> WORK INSTRUCTION:
If a line in the data contains "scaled", copy it out.

> DATASET ENTRIES:

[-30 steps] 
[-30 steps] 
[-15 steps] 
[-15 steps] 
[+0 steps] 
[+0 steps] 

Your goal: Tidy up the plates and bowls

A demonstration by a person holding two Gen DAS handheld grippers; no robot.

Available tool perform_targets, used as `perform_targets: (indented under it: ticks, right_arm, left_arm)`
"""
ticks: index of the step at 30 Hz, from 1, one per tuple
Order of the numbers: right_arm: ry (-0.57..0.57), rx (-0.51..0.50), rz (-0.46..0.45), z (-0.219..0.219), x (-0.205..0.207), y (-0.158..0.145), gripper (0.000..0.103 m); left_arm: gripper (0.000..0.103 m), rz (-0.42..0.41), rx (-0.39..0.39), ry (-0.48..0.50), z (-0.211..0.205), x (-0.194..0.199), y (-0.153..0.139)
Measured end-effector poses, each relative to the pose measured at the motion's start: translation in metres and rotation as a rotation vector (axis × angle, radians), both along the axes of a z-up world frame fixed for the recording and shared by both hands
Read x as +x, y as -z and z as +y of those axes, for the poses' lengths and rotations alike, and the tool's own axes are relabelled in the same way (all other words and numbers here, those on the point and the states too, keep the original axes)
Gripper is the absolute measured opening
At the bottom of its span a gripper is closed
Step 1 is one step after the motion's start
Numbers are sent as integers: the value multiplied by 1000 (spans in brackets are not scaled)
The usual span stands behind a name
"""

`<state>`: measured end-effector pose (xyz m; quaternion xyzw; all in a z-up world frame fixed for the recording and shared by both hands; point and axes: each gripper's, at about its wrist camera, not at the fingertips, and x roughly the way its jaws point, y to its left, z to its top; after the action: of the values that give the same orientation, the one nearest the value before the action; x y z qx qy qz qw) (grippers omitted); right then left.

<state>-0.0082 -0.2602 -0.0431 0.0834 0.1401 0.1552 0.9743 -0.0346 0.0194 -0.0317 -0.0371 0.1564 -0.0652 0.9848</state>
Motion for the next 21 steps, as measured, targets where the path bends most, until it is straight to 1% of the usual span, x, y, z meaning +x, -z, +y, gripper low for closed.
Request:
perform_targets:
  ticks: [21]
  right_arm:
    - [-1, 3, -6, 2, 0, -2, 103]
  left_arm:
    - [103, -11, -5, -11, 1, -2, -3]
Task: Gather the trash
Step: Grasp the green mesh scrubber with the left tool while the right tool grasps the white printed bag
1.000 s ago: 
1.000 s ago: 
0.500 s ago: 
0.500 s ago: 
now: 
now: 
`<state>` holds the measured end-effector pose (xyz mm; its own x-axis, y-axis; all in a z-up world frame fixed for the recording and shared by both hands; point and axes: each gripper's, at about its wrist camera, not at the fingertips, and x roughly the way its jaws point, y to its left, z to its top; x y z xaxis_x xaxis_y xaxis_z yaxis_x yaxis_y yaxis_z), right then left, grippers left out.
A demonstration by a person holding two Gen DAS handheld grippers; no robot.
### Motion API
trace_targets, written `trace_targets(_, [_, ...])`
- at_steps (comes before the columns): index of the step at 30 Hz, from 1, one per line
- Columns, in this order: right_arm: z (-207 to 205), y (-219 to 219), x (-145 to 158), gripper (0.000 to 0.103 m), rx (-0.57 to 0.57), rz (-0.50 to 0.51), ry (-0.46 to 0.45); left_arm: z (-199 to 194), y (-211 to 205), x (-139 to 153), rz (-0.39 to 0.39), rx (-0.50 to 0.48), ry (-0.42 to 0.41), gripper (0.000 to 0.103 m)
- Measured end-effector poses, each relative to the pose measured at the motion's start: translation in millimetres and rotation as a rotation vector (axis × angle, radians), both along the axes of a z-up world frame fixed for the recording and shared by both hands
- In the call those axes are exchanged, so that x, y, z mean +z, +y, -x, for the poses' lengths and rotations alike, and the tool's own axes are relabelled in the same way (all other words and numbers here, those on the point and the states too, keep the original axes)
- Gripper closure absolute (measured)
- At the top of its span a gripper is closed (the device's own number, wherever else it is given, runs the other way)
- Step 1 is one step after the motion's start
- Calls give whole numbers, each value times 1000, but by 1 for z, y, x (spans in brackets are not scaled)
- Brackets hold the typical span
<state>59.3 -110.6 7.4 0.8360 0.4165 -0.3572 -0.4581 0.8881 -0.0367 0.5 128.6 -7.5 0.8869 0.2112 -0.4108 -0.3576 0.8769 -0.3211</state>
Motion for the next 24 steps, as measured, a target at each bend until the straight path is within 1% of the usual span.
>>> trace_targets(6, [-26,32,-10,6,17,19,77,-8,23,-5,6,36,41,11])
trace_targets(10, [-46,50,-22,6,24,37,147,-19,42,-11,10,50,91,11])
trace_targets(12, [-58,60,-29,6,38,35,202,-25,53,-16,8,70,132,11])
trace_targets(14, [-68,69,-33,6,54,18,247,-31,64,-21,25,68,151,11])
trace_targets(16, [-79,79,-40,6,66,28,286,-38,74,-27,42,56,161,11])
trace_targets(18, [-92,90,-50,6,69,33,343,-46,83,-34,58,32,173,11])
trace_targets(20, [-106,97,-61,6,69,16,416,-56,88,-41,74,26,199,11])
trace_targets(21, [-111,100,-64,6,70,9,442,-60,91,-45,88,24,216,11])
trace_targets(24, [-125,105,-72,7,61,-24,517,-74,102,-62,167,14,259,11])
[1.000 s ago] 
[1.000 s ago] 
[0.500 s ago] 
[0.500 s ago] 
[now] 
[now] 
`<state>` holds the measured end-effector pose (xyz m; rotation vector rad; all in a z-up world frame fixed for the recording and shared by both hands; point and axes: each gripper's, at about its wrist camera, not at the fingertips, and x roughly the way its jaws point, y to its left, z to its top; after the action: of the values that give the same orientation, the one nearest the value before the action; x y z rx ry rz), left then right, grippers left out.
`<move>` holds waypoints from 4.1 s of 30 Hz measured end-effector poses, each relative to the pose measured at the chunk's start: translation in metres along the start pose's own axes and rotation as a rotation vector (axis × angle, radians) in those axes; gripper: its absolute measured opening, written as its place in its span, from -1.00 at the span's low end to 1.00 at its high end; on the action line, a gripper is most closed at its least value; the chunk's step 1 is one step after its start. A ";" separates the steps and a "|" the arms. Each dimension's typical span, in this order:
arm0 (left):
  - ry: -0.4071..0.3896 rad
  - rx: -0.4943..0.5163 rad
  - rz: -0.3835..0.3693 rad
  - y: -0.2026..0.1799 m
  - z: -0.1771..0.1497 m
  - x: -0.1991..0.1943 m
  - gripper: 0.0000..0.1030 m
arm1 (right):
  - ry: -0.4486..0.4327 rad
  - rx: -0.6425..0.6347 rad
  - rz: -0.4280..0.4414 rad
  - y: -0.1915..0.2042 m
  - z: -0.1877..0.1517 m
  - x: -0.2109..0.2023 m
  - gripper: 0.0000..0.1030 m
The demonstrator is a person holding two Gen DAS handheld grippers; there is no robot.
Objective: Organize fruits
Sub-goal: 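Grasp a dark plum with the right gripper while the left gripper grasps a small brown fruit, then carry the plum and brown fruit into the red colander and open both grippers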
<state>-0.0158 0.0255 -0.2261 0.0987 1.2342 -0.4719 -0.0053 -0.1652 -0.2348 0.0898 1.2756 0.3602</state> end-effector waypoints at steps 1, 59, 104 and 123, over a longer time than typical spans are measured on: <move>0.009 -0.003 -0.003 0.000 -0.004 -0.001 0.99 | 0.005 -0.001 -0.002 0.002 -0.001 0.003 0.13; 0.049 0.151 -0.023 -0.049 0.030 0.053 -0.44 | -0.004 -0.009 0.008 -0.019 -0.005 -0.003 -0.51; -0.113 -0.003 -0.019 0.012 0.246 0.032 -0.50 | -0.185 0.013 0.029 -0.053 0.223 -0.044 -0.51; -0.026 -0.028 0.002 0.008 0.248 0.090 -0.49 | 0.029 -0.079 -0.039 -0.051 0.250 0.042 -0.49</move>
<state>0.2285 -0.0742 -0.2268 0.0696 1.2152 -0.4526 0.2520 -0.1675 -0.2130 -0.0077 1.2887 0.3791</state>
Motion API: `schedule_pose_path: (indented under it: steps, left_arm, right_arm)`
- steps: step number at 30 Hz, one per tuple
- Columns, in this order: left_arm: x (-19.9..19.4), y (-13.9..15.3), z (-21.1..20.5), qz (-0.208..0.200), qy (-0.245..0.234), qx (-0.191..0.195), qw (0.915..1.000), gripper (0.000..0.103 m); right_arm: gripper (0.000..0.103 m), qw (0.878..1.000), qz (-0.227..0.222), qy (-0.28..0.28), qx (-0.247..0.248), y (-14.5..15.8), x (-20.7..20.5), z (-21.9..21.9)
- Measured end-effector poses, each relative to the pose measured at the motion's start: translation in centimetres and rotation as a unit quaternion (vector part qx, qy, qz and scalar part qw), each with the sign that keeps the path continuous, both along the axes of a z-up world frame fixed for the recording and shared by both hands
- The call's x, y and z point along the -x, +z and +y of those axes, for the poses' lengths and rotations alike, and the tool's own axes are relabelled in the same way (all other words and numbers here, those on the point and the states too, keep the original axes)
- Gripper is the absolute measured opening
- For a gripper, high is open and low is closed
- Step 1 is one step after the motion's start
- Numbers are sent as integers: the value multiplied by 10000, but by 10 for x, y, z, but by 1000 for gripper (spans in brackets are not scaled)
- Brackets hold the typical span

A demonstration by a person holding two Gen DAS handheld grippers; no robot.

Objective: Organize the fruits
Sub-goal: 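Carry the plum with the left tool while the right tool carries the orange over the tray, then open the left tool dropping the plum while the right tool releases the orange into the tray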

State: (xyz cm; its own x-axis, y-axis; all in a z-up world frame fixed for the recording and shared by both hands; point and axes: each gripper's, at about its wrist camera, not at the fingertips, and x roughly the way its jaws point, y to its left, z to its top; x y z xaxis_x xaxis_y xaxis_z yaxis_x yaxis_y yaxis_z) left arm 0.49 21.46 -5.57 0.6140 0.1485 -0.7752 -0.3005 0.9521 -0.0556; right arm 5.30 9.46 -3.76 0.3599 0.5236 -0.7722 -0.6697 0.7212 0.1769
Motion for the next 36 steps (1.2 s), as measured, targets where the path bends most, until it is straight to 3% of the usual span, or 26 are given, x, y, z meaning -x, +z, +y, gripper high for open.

> WRITTEN RESPONSE:
Numbers are sent as integers: the value multiplied by 1000 (spans in brackets are not scaled)
- Calls give whole numbers, each value times 1000, but by 1 for z, y, x (spans in brackets are not scaled)
- Numbers are sent as integers: the value multiplied by 10000, but by 10 for x, y, z, but by 1000 for gripper (spans in brackets are not scaled)

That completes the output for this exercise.